Event Reports

Beyond Rhetoric?

by Rahma Janetzke

Sharaka hosts lecture series on EU foreign policy

The EU funded Sharaka project held its second series of lectures in Kuwait, the UAE and Bahrain from 15 to 17 April 2013. This time, the lecture aimed at providing information about the EU, its institutions and policies in the Mediterranean. Dr Nathalie Tocci, deputy director of the Italian research centre Istituto Affairi Internazionali (IAI), dealt with EU foreign policies in the Middle East and North Africa (MENA) region in the aftermath of the transformations. At each stop, her lecture was followed by remarks of a local counterpart before the discussion was opened for the audience.

After a brief overview of the political situation in North African countries, Dr Tocci underlined the lack of a long-term strategy to face the changing political landscape. Immediately after the transitional processes in the MENA region had broken out in spring 2011, the EU implemented a rethink of its bilateral European Neighbourhood Policy (ENP). A particular challenge was the growing political heterogeneity of the transitioning countries. In conclusion, the EU adopted the ‘more for more’ principle to encourage political reforms in the MENA countries and deepen economic relations. After outlining the improvements associated with the ENP revision, Dr Tocci focused on its shortcomings: The renewed European commitment towards the region needed to move beyond rhetoric and focus on tangible projects like small and medium enterprises, microcredit projects, rural development and the empowerment of civil society.

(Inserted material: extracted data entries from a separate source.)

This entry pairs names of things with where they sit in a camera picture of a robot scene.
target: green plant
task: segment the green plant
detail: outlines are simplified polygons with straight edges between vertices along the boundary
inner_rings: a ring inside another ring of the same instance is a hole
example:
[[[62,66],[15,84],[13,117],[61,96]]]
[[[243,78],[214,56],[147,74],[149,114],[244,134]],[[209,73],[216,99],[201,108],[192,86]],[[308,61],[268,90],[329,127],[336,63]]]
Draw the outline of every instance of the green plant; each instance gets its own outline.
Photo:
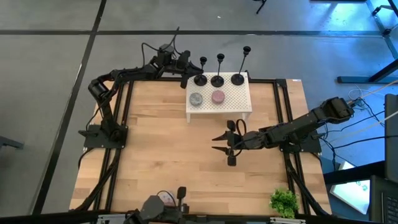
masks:
[[[276,189],[271,195],[269,206],[276,210],[282,218],[294,218],[294,211],[299,209],[297,196],[289,190]]]

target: white pegboard shelf
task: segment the white pegboard shelf
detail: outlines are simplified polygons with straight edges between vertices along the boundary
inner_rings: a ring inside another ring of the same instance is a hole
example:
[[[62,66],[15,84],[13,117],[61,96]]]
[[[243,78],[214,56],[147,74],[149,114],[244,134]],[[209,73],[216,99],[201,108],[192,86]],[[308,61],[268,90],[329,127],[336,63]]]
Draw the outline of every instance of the white pegboard shelf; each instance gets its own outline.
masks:
[[[191,77],[187,83],[187,97],[186,97],[186,113],[187,121],[190,121],[190,114],[200,113],[243,113],[243,118],[247,118],[252,112],[251,98],[249,91],[249,79],[246,72],[242,72],[244,83],[240,86],[232,84],[231,77],[237,72],[220,72],[220,76],[224,78],[224,85],[216,88],[211,85],[210,80],[217,75],[216,72],[204,73],[207,77],[207,83],[204,86],[198,86]],[[221,90],[225,94],[224,102],[216,105],[211,101],[211,94]],[[189,101],[189,96],[192,93],[200,93],[203,97],[203,103],[200,106],[192,106]]]

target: wire
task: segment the wire
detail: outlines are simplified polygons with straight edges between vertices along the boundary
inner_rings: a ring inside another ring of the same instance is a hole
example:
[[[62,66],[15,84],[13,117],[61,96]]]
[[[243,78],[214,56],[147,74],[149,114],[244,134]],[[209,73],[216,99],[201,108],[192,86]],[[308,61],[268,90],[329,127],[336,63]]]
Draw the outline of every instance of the wire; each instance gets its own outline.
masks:
[[[350,164],[352,164],[352,165],[354,165],[354,166],[357,166],[357,165],[353,164],[351,161],[347,160],[346,158],[343,158],[343,157],[341,157],[341,156],[339,156],[339,155],[337,155],[337,154],[336,154],[336,156],[339,157],[340,159],[344,160],[344,161],[349,162]]]
[[[319,162],[321,163],[321,166],[322,166],[321,158],[315,152],[311,152],[311,154],[313,154],[313,156],[315,156],[319,160]]]
[[[346,135],[344,135],[344,136],[341,136],[341,137],[339,137],[339,138],[333,139],[333,140],[331,140],[331,141],[329,141],[329,142],[337,141],[337,140],[339,140],[339,139],[347,138],[347,137],[353,136],[353,135],[355,135],[355,134],[361,133],[361,132],[363,132],[363,131],[366,131],[366,130],[368,130],[369,128],[372,128],[372,127],[378,125],[379,123],[381,123],[381,122],[383,122],[383,121],[387,121],[388,119],[392,118],[392,117],[395,116],[396,114],[398,114],[398,111],[392,113],[390,116],[384,118],[384,119],[381,120],[381,121],[378,121],[378,122],[376,122],[376,123],[374,123],[374,124],[372,124],[372,125],[369,125],[368,127],[365,127],[365,128],[360,129],[360,130],[358,130],[358,131],[354,131],[354,132],[352,132],[352,133],[348,133],[348,134],[346,134]]]
[[[236,121],[236,130],[237,130],[239,136],[240,136],[241,139],[242,139],[242,138],[243,138],[243,135],[242,135],[241,130],[240,130],[240,128],[239,128],[239,122],[240,122],[240,121],[243,123],[244,134],[246,134],[248,130],[247,130],[247,127],[246,127],[246,122],[245,122],[243,119],[238,119],[238,120]],[[236,155],[234,155],[234,156],[232,156],[232,157],[237,157],[237,156],[240,155],[241,153],[242,153],[242,149],[241,149]]]
[[[365,97],[367,97],[367,96],[369,96],[369,95],[371,95],[371,94],[374,94],[374,93],[376,93],[376,92],[378,92],[378,91],[384,89],[384,88],[387,87],[387,86],[391,86],[392,84],[394,84],[394,83],[396,83],[396,82],[398,82],[398,80],[395,80],[395,81],[393,81],[393,82],[390,82],[390,83],[388,83],[387,85],[382,86],[381,88],[378,88],[377,90],[371,91],[371,92],[369,92],[368,94],[362,96],[361,98],[365,98]]]
[[[144,66],[145,66],[145,53],[144,53],[144,45],[145,45],[145,46],[147,46],[147,47],[149,47],[149,48],[150,48],[150,49],[152,49],[152,50],[155,50],[156,52],[158,52],[158,51],[159,51],[158,49],[154,48],[153,46],[151,46],[151,45],[149,45],[149,44],[147,44],[147,43],[143,42],[143,43],[141,44],[141,52],[142,52],[142,67],[144,67]]]
[[[80,169],[80,164],[81,164],[81,160],[83,159],[83,157],[89,153],[91,150],[93,150],[94,148],[87,148],[87,150],[80,156],[79,158],[79,163],[77,164],[77,168]]]
[[[384,96],[384,94],[382,94],[382,93],[376,93],[376,92],[373,93],[373,92],[370,91],[370,90],[361,89],[357,84],[355,84],[355,86],[357,87],[356,89],[350,90],[350,91],[348,92],[348,97],[349,97],[351,100],[357,99],[357,97],[352,97],[352,96],[351,96],[351,93],[352,93],[353,91],[359,91],[360,94],[361,94],[360,98],[364,98],[364,95],[363,95],[363,92],[364,92],[364,91],[366,91],[366,92],[368,92],[368,93],[371,93],[371,94]]]
[[[343,131],[343,130],[346,129],[346,128],[349,128],[349,127],[351,127],[351,126],[354,126],[355,124],[358,124],[358,123],[360,123],[360,122],[362,122],[362,121],[365,121],[365,120],[367,120],[367,119],[369,119],[369,118],[372,118],[372,117],[374,117],[374,116],[377,116],[377,115],[379,115],[379,114],[381,114],[381,113],[384,113],[384,111],[378,112],[377,114],[372,115],[372,116],[369,116],[369,117],[367,117],[367,118],[364,118],[364,119],[362,119],[361,121],[357,121],[357,122],[355,122],[355,123],[353,123],[353,124],[350,124],[350,125],[348,125],[348,126],[345,126],[345,127],[343,127],[342,129],[340,129],[340,130],[331,130],[331,131],[329,131],[329,132]]]
[[[174,50],[178,53],[178,51],[175,49],[175,37],[176,37],[176,36],[177,36],[177,34],[174,34],[172,41],[170,41],[170,43],[169,43],[166,47],[164,47],[164,49],[170,47],[170,46],[174,43]],[[143,42],[143,43],[141,44],[142,67],[145,66],[144,45],[147,46],[147,47],[149,47],[149,48],[152,49],[152,50],[155,50],[156,52],[159,52],[159,51],[161,50],[161,49],[156,49],[155,47],[153,47],[153,46],[151,46],[151,45],[149,45],[149,44]]]
[[[339,149],[339,148],[342,148],[342,147],[350,146],[350,145],[352,145],[352,144],[356,144],[356,143],[359,143],[359,142],[370,141],[370,140],[375,140],[375,139],[393,138],[393,137],[398,137],[398,135],[380,136],[380,137],[362,139],[362,140],[358,140],[358,141],[355,141],[355,142],[351,142],[351,143],[348,143],[348,144],[345,144],[345,145],[342,145],[342,146],[337,146],[337,147],[335,147],[335,149]]]
[[[168,192],[168,191],[166,191],[166,190],[161,190],[161,191],[159,191],[156,195],[158,195],[159,196],[159,194],[160,193],[162,193],[162,192],[165,192],[165,193],[167,193],[171,198],[172,198],[172,200],[173,200],[173,203],[174,203],[174,206],[177,206],[177,203],[175,203],[175,200],[174,200],[174,197],[173,197],[173,195],[172,194],[170,194],[170,192]]]
[[[366,103],[366,101],[364,99],[362,99],[362,102],[369,108],[369,110],[371,111],[371,114],[374,116],[374,118],[380,123],[380,125],[384,128],[384,124],[379,120],[379,118],[377,118],[377,116],[373,113],[372,108]]]
[[[325,123],[325,129],[326,129],[326,133],[324,138],[327,139],[329,137],[329,128],[328,128],[328,123]]]
[[[326,143],[326,145],[330,148],[330,150],[333,153],[333,159],[331,160],[332,164],[333,164],[333,170],[336,171],[336,151],[335,148],[330,144],[330,142],[326,141],[323,138],[320,138],[322,141],[324,141]]]
[[[90,122],[95,118],[95,116],[98,114],[98,111],[101,109],[101,106],[98,106],[97,110],[95,111],[94,115],[88,120],[87,124],[86,124],[86,131],[88,131],[88,126],[90,125]]]

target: gray floor
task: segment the gray floor
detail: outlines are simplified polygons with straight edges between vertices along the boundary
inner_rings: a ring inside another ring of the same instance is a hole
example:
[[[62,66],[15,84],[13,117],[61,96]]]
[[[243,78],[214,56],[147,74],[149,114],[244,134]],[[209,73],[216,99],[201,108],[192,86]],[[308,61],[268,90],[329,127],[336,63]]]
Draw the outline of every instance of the gray floor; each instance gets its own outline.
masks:
[[[0,2],[1,29],[85,29],[91,30],[100,1],[29,1]],[[258,16],[258,2],[242,0],[118,0],[108,1],[99,25],[100,30],[377,30],[365,3],[337,4],[308,0],[269,0]],[[382,10],[384,25],[397,20],[391,11]],[[81,154],[83,129],[93,112],[94,100],[87,91],[89,81],[114,68],[142,64],[140,44],[158,46],[169,42],[169,35],[102,35],[97,36],[88,61],[78,99],[62,147],[44,212],[67,211]],[[398,37],[392,33],[392,39]],[[0,151],[0,217],[29,213],[32,197],[42,175],[66,107],[71,87],[78,72],[88,36],[0,35],[0,136],[25,142],[25,148]],[[308,37],[250,35],[181,35],[177,48],[192,53],[192,61],[208,57],[207,72],[217,68],[216,54],[226,58],[221,71],[237,71],[242,47],[252,52],[245,69],[255,78],[301,79],[308,108],[318,106],[334,96],[348,99],[355,85],[340,85],[340,75],[370,76],[393,61],[382,37]],[[146,51],[147,59],[153,52]],[[360,85],[375,90],[378,85]],[[396,87],[380,93],[398,94]],[[366,98],[375,113],[383,109],[382,95]],[[339,129],[369,116],[357,111],[345,124],[329,125]],[[340,138],[375,122],[369,119],[342,133],[330,134],[329,140]],[[351,138],[333,142],[334,146],[362,138],[382,136],[376,126]],[[371,141],[338,149],[339,156],[355,165],[383,160],[384,141]],[[323,147],[323,157],[331,152]]]

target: wooden tabletop
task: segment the wooden tabletop
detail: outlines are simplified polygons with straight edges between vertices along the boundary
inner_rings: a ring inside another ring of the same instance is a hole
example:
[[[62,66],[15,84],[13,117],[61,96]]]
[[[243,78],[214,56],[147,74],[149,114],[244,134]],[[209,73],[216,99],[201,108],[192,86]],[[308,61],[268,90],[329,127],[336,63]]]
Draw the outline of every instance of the wooden tabletop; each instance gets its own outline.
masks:
[[[308,112],[303,86],[300,80],[287,80],[287,84],[293,117],[297,118]],[[247,121],[248,131],[277,124],[272,85],[250,83],[250,91],[253,113]],[[287,121],[282,89],[279,91]],[[211,139],[226,131],[227,119],[239,118],[240,114],[193,114],[188,124],[185,90],[179,82],[134,82],[128,139],[121,153],[112,211],[141,209],[148,196],[160,190],[176,195],[179,186],[186,186],[184,202],[190,206],[190,213],[277,215],[269,207],[270,197],[279,187],[287,189],[279,149],[243,151],[237,157],[237,166],[229,167],[225,154],[211,148],[226,145],[226,141]],[[95,123],[100,123],[99,116]],[[94,149],[82,160],[70,208],[79,206],[97,184],[103,155],[104,149]],[[330,213],[319,160],[311,154],[300,155],[306,186]],[[106,185],[100,208],[104,207],[107,191]]]

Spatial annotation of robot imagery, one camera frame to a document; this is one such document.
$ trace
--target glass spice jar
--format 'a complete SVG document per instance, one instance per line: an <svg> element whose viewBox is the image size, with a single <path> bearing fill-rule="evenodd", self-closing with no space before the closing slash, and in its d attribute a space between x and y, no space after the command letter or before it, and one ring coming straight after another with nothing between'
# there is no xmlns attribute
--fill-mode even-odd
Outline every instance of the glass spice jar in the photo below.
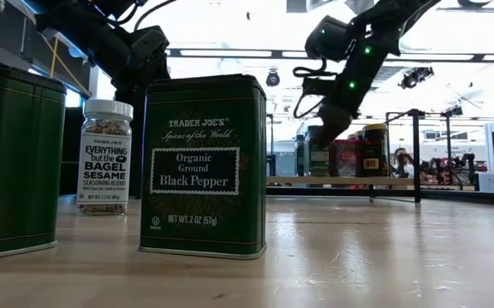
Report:
<svg viewBox="0 0 494 308"><path fill-rule="evenodd" d="M133 106L91 99L85 102L83 115L76 213L124 215L128 204Z"/></svg>

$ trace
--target wooden plank
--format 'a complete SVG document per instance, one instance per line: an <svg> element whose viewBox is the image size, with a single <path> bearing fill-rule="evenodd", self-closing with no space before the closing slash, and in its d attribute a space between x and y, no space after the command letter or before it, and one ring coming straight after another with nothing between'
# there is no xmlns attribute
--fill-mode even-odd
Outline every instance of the wooden plank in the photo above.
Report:
<svg viewBox="0 0 494 308"><path fill-rule="evenodd" d="M337 185L413 185L414 179L392 179L386 177L311 177L311 176L268 176L265 182L290 184L337 184Z"/></svg>

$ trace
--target jar label
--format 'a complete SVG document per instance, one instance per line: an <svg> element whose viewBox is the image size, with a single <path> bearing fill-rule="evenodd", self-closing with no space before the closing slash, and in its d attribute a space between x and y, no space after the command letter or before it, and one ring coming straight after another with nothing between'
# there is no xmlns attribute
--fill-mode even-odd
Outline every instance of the jar label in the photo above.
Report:
<svg viewBox="0 0 494 308"><path fill-rule="evenodd" d="M239 194L239 147L155 148L150 193Z"/></svg>
<svg viewBox="0 0 494 308"><path fill-rule="evenodd" d="M83 133L80 146L77 203L128 202L130 136Z"/></svg>

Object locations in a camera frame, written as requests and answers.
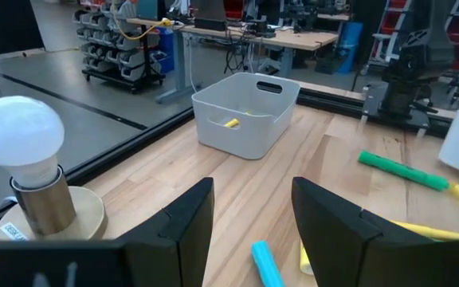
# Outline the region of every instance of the white light bulb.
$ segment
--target white light bulb
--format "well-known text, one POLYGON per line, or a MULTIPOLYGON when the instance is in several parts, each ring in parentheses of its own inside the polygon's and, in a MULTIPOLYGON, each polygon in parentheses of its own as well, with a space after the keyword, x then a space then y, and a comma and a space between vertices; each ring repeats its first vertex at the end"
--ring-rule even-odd
POLYGON ((0 98, 0 166, 20 186, 43 187, 56 178, 64 137, 60 117, 47 104, 26 96, 0 98))

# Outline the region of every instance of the wooden table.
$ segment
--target wooden table
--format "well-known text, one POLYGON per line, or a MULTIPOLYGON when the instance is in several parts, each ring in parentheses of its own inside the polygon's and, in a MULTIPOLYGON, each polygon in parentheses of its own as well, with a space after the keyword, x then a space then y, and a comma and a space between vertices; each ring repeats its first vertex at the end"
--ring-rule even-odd
POLYGON ((106 238, 149 218, 181 193, 214 178, 214 230, 205 286, 262 286, 250 246, 266 240, 288 287, 314 286, 299 271, 299 235, 291 204, 292 177, 304 176, 384 218, 459 232, 459 202, 416 183, 357 163, 362 149, 459 182, 437 160, 442 140, 297 106, 269 153, 248 161, 201 145, 191 121, 86 186, 102 196, 106 238))
MULTIPOLYGON (((143 20, 138 18, 127 19, 127 22, 132 24, 138 24, 142 26, 153 26, 157 25, 157 21, 143 20)), ((159 95, 155 98, 157 103, 161 104, 166 101, 172 101, 181 96, 190 96, 194 93, 191 84, 186 82, 186 61, 184 52, 184 41, 183 33, 195 33, 198 35, 212 36, 227 38, 229 35, 233 39, 239 39, 241 32, 238 28, 230 27, 229 33, 226 31, 215 31, 209 29, 199 29, 194 26, 168 26, 173 32, 173 50, 174 50, 174 61, 175 61, 175 89, 159 95)), ((270 45, 275 47, 283 47, 282 56, 280 59, 280 71, 278 72, 279 77, 287 77, 292 69, 293 63, 293 50, 304 49, 309 51, 315 51, 322 46, 329 45, 337 41, 338 36, 334 33, 293 33, 291 30, 277 31, 276 36, 273 38, 263 37, 250 37, 246 41, 252 43, 259 43, 260 45, 270 45)))

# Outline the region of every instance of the green foam stick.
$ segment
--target green foam stick
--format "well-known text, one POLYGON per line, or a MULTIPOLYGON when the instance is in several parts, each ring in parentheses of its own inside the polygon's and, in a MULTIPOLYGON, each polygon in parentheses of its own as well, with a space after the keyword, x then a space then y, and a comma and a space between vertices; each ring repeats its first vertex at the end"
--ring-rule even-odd
POLYGON ((431 187, 437 191, 443 191, 449 187, 449 182, 447 179, 441 176, 430 175, 424 171, 415 170, 412 167, 396 163, 395 161, 385 159, 367 151, 362 151, 360 153, 359 162, 377 167, 381 170, 390 172, 391 174, 399 175, 403 178, 413 180, 416 183, 431 187))

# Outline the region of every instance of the lamp base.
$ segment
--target lamp base
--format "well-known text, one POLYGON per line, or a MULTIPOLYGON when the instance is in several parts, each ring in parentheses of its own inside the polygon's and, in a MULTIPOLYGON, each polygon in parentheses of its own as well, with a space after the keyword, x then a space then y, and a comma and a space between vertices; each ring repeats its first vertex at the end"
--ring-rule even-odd
POLYGON ((100 239, 108 225, 104 202, 84 187, 69 187, 76 218, 64 230, 41 236, 29 227, 22 208, 17 204, 0 220, 0 240, 88 240, 100 239))

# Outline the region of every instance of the blue foam piece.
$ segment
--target blue foam piece
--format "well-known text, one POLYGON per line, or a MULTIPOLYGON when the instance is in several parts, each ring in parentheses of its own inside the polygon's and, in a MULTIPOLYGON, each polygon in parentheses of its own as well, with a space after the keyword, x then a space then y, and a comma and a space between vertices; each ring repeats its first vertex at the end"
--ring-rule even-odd
POLYGON ((267 242, 255 242, 251 246, 251 253, 260 272, 263 285, 265 287, 284 287, 283 278, 281 278, 267 242))

Dr Tocci argued that Southern Europe has been provided with a great opportunity to overcome the EU foreign policy impasse by “jumping into the driver’s seat” of European Mediterranean policy. A number of present and historical similarities give the Southern Mediterranean and Southern Europe the chance to share experiences on institution-building and constitution drafting. Countries like Greece, Italy, Portugal and Spain, which have gone through painful transitions from authoritarian rule in the past, are now called to provide assistance in smoothing the transitions using the lessons they have learnt. According to Dr Tocci, they should take the lead by tracing clearer political and economic guidelines that are able to meet the new challenges emerging on both shores of the Mediterranean. Southern European countries should promote trilateral partnerships with actors enjoying better economic fortunes, notably Turkey and the GCC states, to complement for the EU's limited resources and mounting fiscal constraints.

Every lecture was followed by remarks of a discussant from the respective host organisation in the Gulf: the American University of Kuwait, the Zayed University in Dubai and the Bahrain Center for Strategic, International and Energy Studies (Derasat). The lively participation of the high-ranking audience proved both the region's interest in EU foreign policy and the topic's relevancy for the GCC.